**How to complete this task**
When you repeat the material, keep each line exact and omit the pictures.
****************************************
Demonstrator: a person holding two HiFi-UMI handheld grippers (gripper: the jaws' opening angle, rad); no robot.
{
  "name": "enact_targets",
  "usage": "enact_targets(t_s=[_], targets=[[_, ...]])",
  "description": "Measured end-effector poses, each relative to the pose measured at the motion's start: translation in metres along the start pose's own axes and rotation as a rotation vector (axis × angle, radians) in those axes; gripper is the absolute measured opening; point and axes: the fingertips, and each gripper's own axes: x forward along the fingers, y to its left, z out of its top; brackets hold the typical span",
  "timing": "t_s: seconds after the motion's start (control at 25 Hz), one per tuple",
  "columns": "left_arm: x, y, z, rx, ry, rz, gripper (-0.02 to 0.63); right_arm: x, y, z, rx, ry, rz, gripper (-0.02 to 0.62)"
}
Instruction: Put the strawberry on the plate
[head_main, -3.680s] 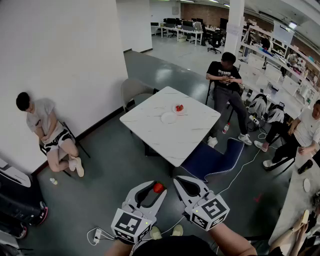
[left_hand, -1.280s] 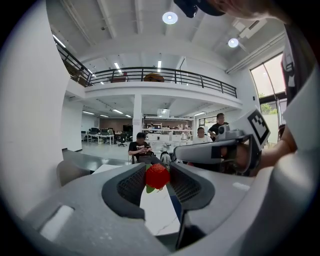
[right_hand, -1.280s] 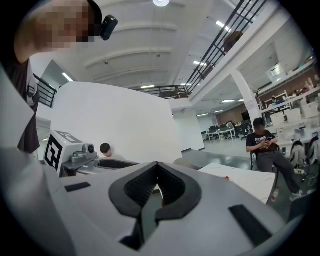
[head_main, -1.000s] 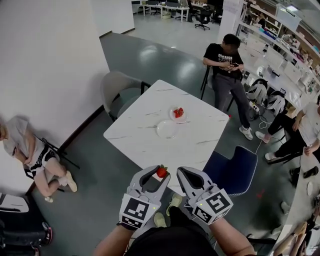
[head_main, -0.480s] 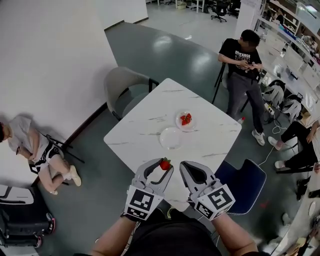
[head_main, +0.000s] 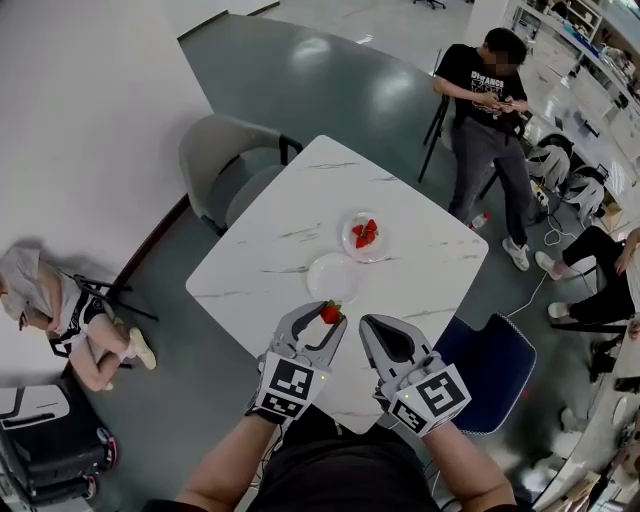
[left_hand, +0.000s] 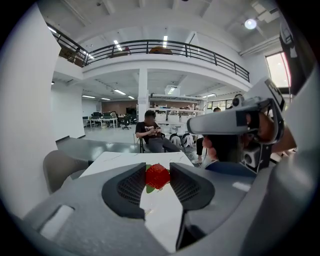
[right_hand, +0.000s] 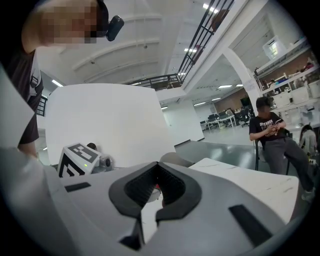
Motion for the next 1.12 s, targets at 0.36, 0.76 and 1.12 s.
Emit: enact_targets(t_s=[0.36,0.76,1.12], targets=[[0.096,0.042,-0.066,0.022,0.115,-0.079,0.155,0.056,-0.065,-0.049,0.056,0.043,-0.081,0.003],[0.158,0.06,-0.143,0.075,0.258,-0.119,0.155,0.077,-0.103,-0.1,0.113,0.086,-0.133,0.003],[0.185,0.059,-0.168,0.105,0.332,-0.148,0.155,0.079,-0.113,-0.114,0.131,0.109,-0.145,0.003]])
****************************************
**Output for this task**
Demonstrator: a person holding two HiFi-UMI handheld grippers (gripper: the jaws' opening angle, rad); no robot.
{
  "name": "enact_targets",
  "usage": "enact_targets(t_s=[_], targets=[[_, ...]])",
  "description": "Measured end-effector poses, each relative to the pose measured at the motion's start: translation in metres along the start pose's own axes and rotation as a rotation vector (axis × angle, radians) in those axes; gripper is the absolute measured opening; point and axes: the fingertips, and each gripper's own axes: x forward along the fingers, y to its left, z out of its top; brackets hold the typical span",
  "timing": "t_s: seconds after the motion's start (control at 25 Hz), one per tuple",
  "columns": "left_arm: x, y, z, rx, ry, rz, gripper (-0.02 to 0.63); right_arm: x, y, z, rx, ry, rz, gripper (-0.02 to 0.62)"
}
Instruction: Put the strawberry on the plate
[head_main, -3.680s] 
[left_hand, -1.280s] 
[right_hand, -1.280s] 
[head_main, -1.000s] 
[head_main, -0.480s] 
[head_main, +0.000s] 
[left_hand, +0.000s] 
[right_hand, +0.000s] 
Motion for the next 1.12 s, targets at 0.36, 0.76 and 1.12 s.
Emit: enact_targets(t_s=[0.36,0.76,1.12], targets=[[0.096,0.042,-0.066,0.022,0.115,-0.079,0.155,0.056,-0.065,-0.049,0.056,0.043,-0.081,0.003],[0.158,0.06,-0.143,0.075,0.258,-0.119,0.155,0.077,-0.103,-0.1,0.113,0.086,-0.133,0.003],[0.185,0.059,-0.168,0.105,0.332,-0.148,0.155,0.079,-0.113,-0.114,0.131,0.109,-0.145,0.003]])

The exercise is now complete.